# Which animal crossing is the best



## murtaghe (Sep 4, 2009)

decide which one is the best


----------



## Clown Town (Sep 4, 2009)

The one without up


----------



## NikoKing (Sep 4, 2009)

I think there's a thread for this, but it's the gamecube version for me  .


----------



## bittermeat (Sep 4, 2009)

GC!


----------



## Liv (Sep 4, 2009)

WW


----------



## Away236 (Sep 4, 2009)

Try putting a poll  and I saw gamecube


----------



## Gnome (Sep 4, 2009)

Population Growing.


----------



## adorkable x (Sep 4, 2009)

GC BY FARRR


----------



## Kanye Omari West (Sep 4, 2009)

WW started my interest in AC.


----------



## Kelli (Sep 4, 2009)

I have to say City Folk, only because it is the only one I have ever played


----------



## quincify (Sep 4, 2009)

I like the GC one the best (because of all the events) but it really bugged me how we couldn't take the hats off

>=O


----------



## Jeremy (Sep 5, 2009)

_Topic Moved: General AC Discussion_


----------



## Box-monkey (Sep 5, 2009)

Only ever played WW and CF (I'm a youngun).
It's a hard choice.


----------



## merinda! (Sep 5, 2009)

*<small>Wild World.
because that's the only I've played.
haha. :}*


----------



## Jeremy (Sep 5, 2009)

GameCube one for the newness.  Although CF is the best game in my opinion, it wasn't new enough.  Which is also one of the reasons it gets old for ACers a little too fast.


----------



## MitchL21 (Sep 5, 2009)

all. all of them have there ups and downs.


----------



## Payton (Sep 5, 2009)

Look at my signature.

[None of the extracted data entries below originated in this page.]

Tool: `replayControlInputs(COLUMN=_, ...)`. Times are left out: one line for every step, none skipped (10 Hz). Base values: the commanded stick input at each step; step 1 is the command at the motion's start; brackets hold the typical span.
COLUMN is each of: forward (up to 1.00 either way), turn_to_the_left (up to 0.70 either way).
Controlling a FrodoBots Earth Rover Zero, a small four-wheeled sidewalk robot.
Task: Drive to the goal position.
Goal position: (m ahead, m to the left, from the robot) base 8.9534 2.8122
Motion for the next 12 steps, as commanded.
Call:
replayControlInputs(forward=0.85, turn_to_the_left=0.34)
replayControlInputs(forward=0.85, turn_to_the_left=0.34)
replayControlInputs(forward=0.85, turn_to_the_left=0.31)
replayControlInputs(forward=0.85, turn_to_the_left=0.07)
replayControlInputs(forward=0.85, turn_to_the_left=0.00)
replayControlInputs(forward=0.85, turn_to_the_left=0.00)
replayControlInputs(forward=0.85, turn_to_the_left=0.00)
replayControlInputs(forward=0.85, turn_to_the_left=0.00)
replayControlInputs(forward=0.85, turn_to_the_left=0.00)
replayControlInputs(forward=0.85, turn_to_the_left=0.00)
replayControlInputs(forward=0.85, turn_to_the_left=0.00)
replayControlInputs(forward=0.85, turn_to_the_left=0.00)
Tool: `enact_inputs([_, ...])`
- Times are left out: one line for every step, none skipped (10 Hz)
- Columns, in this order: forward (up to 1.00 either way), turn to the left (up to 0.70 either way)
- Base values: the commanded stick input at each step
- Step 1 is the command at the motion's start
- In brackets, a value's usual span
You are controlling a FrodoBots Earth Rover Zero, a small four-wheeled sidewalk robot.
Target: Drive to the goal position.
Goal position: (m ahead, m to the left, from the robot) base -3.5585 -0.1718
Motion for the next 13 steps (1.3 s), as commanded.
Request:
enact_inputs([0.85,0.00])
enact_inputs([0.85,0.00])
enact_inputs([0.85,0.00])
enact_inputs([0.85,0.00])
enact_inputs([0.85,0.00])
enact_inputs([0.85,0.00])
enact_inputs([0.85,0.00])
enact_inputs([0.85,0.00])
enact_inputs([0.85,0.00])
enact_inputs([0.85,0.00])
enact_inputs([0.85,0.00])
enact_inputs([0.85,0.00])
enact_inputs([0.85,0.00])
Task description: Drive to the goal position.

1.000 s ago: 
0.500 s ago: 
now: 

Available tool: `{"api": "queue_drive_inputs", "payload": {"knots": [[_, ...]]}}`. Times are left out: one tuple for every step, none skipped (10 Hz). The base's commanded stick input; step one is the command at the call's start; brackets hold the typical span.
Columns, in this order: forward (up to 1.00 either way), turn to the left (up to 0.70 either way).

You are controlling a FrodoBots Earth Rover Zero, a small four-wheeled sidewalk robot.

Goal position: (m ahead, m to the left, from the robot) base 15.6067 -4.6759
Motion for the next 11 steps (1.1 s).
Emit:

Animal Crossing: Population Growing dominates City Folk and Wild World (even though Wild World isn't noted in my signature). 

Let's face it, there's more to do in ACG/AC:GC than in AC:WW and AC:CF.


----------



## Pear (Sep 5, 2009)

ACPG by far.


----------



## MrCrazyDavis (Sep 5, 2009)

GC. Found it in a bargain bucket for a tenner 4 years ago, and it got me addicted to AC.


----------



## Payton (Sep 5, 2009)

I think it would be pretty cool if somehow, there could be a re-released version of ACG in which we had internet connection... but it probably won't happen. It would basically be AC:CF without the city, and with all of the old features; which raises another question, why doesn't Nintendo release an update for the game through Wii Internet that would allow things like errands to come back?


----------



## Roachey#2 (Sep 5, 2009)

CF IS DA BEST


----------



## lightningbolt (Sep 5, 2009)

City folk


----------



## Roachey#2 (Sep 5, 2009)

how is cf not the best?


----------



## mastermudkipz (Sep 5, 2009)

Payton said:
			
		

> I think it would be pretty cool if somehow, there could be a re-released version of ACG in which we had internet connection... but it probably won't happen. It would basically be AC:CF without the city, and with all of the old features; which raises another question, why doesn't Nintendo release an update for the game through Wii Internet that would allow things like errands to come back?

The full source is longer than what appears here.